A time server for the ZX Spectrum Next
I recently received my Spectrum Next. I’d been waiting three years for it, and they started sending them out just as the lockdown started. Thankfully, even though I wasn’t able to update the address, they were able to receive it at the office, and drop it over, which relieved me no end.
The model I got was the one with the RPi Zero Accelerator board, WiFi, and the real-time clock. It’s been fun to play with so far. I had a C64 as a kid, but I had a bit of a soft spot for the Spectrum, even if it wasn’t quite as capable as the C64 for the most part, and the Spectrum Next looked like a really fun project.
This isn’t about any of that though. As mentioned, my model has the real-time clock add-on. Natively, NextZXOS supports a protocol called the Network neXt Time Protocol. Something like the Spectrum Next doesn’t require anything better than second-level accuracy, and something like NTP, or even SNTP are much too complicated for a device as small as the Next, so NXTP keeps it as simple as possible: you the server for the current date and time in a given timezone and it responds with date and time. No integrity beyond a very simple checksum, totally cleartext, but it’s good enough.

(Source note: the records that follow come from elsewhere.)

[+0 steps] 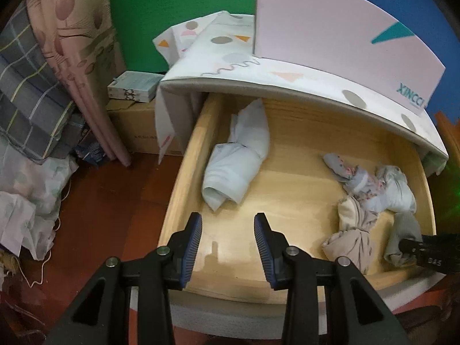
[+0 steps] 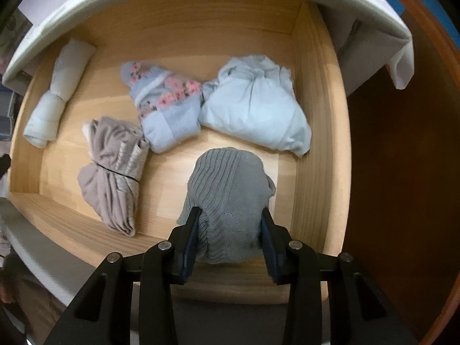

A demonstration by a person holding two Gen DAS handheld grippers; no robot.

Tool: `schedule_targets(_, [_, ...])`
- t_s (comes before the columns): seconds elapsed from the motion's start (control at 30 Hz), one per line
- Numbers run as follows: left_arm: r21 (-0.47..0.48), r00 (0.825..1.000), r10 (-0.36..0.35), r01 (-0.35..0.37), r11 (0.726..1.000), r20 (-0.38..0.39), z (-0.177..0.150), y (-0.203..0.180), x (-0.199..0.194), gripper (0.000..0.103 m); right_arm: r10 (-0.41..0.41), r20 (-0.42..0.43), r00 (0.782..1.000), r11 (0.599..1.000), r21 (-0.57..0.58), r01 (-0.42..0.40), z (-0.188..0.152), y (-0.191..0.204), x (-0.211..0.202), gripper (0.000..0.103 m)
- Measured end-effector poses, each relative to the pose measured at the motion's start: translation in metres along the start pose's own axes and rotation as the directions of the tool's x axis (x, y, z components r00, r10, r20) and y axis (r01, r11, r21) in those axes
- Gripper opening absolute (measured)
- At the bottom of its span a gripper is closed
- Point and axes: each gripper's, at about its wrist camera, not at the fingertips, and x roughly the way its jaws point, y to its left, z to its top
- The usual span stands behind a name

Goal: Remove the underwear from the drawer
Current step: 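Carry the grey knit item into the white box and open the right tool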

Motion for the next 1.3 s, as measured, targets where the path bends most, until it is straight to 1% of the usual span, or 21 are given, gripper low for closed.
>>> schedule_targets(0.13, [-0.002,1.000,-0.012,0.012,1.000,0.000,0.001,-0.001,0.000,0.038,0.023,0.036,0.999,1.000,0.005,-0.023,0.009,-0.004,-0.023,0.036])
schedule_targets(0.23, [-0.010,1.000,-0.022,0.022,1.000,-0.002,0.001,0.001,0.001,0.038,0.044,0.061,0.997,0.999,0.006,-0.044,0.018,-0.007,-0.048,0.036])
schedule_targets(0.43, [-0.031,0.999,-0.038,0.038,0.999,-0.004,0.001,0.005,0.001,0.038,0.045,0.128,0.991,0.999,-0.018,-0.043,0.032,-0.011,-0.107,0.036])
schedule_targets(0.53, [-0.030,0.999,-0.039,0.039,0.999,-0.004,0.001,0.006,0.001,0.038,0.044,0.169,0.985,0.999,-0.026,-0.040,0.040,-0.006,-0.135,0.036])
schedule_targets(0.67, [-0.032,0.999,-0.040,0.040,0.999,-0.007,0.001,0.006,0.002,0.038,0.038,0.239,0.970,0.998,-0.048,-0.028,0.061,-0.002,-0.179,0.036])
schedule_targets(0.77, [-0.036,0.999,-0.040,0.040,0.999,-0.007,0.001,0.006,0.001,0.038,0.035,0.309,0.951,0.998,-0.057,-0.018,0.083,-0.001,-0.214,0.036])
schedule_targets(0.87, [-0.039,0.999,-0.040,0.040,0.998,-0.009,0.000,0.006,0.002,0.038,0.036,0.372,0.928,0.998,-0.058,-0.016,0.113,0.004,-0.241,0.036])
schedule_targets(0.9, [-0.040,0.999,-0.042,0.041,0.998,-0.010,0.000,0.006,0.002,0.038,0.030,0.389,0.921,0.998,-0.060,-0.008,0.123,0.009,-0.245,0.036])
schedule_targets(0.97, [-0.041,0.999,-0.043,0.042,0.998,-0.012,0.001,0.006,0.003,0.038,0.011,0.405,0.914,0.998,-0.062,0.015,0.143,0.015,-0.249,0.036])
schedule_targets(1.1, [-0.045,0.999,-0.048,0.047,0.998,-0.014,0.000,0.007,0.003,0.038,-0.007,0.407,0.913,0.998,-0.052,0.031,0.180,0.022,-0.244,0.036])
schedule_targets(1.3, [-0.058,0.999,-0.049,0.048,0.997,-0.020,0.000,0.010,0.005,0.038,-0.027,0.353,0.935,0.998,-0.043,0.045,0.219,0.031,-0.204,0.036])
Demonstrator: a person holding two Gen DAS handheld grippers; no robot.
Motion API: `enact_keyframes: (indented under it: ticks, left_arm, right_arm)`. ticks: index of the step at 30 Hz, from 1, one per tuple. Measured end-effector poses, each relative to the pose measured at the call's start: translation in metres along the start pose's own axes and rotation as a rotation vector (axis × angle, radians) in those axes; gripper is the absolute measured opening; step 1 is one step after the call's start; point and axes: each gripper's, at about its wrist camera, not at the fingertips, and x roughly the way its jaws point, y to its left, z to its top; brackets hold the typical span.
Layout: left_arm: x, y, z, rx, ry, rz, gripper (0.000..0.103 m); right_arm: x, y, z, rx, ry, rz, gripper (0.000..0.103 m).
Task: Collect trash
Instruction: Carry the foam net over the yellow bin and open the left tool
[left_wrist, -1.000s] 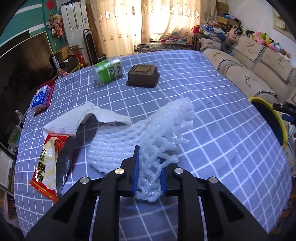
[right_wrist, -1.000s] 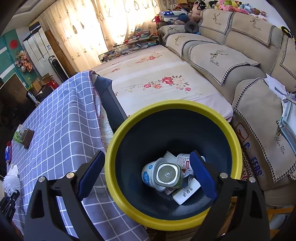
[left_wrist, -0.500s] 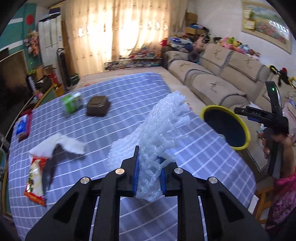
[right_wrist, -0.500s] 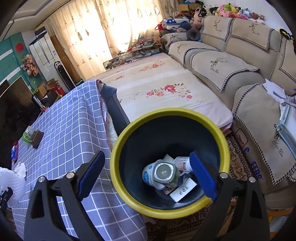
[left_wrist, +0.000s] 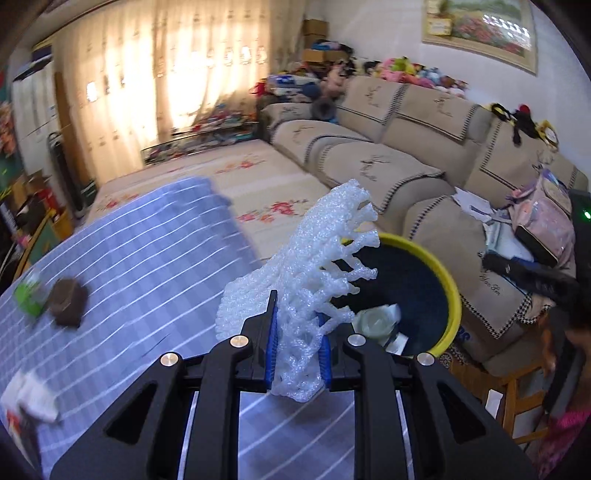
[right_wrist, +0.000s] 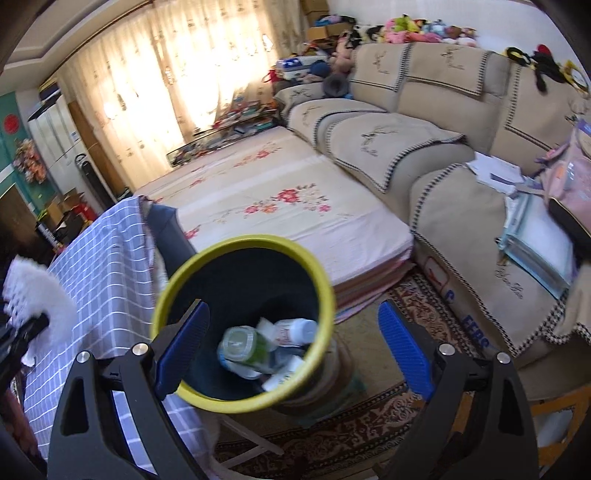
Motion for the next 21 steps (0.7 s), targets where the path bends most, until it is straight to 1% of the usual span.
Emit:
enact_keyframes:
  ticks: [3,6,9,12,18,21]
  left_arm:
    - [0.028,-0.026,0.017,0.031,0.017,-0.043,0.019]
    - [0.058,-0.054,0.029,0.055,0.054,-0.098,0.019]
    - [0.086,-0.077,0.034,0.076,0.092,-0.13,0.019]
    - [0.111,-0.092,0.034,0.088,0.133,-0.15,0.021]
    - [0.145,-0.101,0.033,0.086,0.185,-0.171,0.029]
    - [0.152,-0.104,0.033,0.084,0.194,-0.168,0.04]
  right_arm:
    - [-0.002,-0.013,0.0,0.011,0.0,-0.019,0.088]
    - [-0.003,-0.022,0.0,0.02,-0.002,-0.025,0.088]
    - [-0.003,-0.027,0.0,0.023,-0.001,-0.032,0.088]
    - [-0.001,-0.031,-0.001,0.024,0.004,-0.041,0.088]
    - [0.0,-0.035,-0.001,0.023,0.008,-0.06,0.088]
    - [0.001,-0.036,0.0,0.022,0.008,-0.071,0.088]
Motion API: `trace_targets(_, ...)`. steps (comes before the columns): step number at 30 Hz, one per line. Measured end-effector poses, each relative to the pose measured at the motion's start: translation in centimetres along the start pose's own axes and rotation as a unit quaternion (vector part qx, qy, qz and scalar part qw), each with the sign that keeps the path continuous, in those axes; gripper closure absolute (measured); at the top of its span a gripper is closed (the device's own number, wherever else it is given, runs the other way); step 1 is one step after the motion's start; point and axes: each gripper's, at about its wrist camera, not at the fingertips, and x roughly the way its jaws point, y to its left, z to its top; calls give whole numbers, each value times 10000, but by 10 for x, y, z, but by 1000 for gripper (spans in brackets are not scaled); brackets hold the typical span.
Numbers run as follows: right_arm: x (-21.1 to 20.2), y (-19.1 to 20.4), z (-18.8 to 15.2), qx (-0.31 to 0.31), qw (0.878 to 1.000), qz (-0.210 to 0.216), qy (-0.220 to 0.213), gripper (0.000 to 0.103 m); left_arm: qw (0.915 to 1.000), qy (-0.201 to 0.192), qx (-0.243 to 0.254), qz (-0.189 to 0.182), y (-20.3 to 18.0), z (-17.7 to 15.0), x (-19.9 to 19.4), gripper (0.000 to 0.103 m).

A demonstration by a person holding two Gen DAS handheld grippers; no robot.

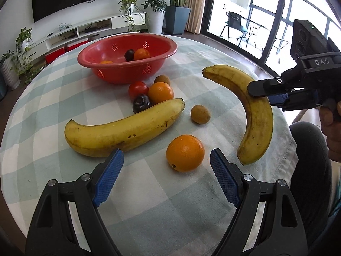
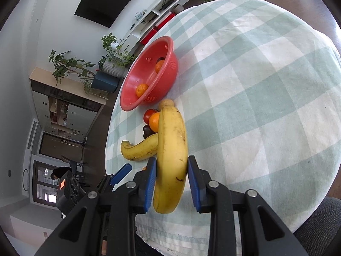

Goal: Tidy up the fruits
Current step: 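Lift the banana with the right tool while the left tool grasps the orange, then carry the banana and orange into the red bowl and open both tools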

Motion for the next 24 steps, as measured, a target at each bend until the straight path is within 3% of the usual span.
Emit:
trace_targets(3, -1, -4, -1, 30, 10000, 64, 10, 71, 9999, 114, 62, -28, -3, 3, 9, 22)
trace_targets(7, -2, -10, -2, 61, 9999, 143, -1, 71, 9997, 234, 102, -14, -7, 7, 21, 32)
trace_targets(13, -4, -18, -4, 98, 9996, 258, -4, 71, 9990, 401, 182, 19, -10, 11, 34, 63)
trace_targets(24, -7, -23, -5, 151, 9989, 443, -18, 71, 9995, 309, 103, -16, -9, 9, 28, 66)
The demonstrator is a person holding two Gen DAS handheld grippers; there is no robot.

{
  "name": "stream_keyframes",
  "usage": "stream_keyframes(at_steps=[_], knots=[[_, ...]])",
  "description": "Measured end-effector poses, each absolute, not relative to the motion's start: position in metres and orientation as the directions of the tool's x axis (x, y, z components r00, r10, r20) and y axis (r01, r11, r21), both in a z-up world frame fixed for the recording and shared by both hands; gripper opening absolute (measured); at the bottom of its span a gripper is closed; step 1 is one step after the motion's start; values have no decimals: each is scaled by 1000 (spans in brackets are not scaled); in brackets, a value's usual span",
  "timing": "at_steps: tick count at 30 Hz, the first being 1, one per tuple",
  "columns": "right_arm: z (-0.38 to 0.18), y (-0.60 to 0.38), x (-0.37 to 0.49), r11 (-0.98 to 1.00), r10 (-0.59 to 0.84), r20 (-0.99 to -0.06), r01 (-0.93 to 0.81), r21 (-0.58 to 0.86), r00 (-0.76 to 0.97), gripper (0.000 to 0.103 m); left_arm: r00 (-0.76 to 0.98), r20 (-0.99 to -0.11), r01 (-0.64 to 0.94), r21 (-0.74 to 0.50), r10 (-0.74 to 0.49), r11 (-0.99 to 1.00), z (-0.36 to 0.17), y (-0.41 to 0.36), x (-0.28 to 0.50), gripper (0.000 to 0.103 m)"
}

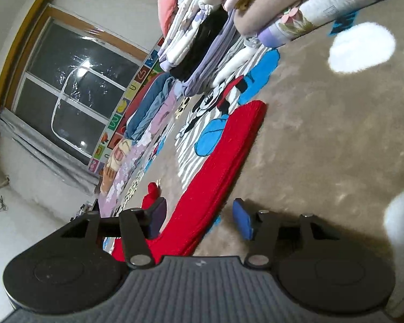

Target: Fold clothes

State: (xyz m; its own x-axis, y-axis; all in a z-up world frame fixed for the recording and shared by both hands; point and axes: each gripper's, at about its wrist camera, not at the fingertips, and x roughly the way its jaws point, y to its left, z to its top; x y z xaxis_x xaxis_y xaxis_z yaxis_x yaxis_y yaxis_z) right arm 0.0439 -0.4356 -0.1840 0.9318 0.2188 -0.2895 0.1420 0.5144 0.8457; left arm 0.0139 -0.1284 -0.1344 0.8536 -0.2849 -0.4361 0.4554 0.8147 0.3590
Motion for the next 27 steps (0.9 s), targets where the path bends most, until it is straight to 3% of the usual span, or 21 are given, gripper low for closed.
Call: stream_keyframes(at_steps=[2,3,9,19,27], knots=[[-183,-433,44,515,220,-290,141,846,932,59,754,-591,526,282,-286,802,-151,-138,30,70],[-183,-432,45,514,220,-289,141,846,932,59,741,-607,533,273,-286,801,-155,-140,29,70],[-183,-435,44,492,220,-276,137,860,936,59,810,-516,530,445,-277,722,-146,-164,11,68],[-186,-465,37,402,178,-222,135,905,959,59,833,-480,541,598,-277,591,-157,-238,43,65],[-193,-486,34,339,132,-194,140,930,972,59,844,-462,536,694,-273,481,-165,-304,69,52]])
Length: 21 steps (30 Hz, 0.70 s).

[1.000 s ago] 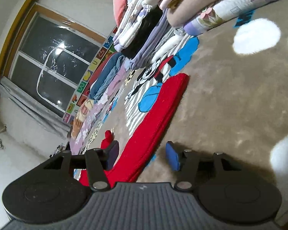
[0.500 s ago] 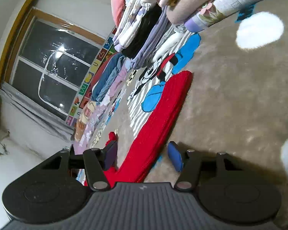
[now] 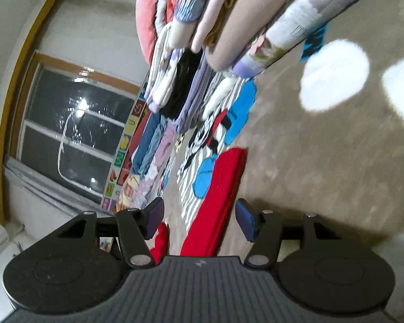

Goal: Fold clothes
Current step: 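Grasp the red sleeve with the left gripper and lift it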

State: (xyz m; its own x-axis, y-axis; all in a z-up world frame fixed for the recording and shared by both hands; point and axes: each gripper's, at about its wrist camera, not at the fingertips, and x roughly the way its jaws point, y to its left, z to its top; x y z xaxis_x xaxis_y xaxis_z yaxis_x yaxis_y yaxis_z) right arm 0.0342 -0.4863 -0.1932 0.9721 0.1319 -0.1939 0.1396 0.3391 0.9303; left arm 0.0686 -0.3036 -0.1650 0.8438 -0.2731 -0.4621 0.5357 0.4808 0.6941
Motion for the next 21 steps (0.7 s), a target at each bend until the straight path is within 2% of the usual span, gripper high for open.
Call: stream_keyframes(at_steps=[11,17,19,21], knots=[[-202,-517,26,261,27,-166,154,953,986,59,873,-425,485,805,-237,341,-182,-374,99,40],[-207,-527,23,226,-29,-162,164,960,986,59,895,-396,441,854,-206,276,-189,-405,113,26],[-207,-528,24,226,-41,-162,167,960,986,59,892,-411,449,851,-189,271,-191,-411,120,11],[-207,-530,26,225,-50,-161,168,960,986,59,878,-443,479,821,-183,309,-185,-411,128,10]])
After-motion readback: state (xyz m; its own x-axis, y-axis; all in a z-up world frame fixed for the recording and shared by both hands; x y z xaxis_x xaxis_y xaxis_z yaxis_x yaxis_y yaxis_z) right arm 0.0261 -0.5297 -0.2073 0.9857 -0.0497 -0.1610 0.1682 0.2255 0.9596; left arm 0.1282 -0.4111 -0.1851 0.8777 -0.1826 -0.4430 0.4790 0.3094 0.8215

Unfortunately, the default server implementation is written with .NET Core, and I wanted to be able to install this on a Raspberry Pi sitting in my flat running NetBSD 9, so I knocked together my own server and client implementation in Go. When built, it weighs in at just over 2MB. Were I to write it in C, I could probably make it significantly smaller, but there’s not much point in that, and it’d just complicate the build for anybody who wants to use it.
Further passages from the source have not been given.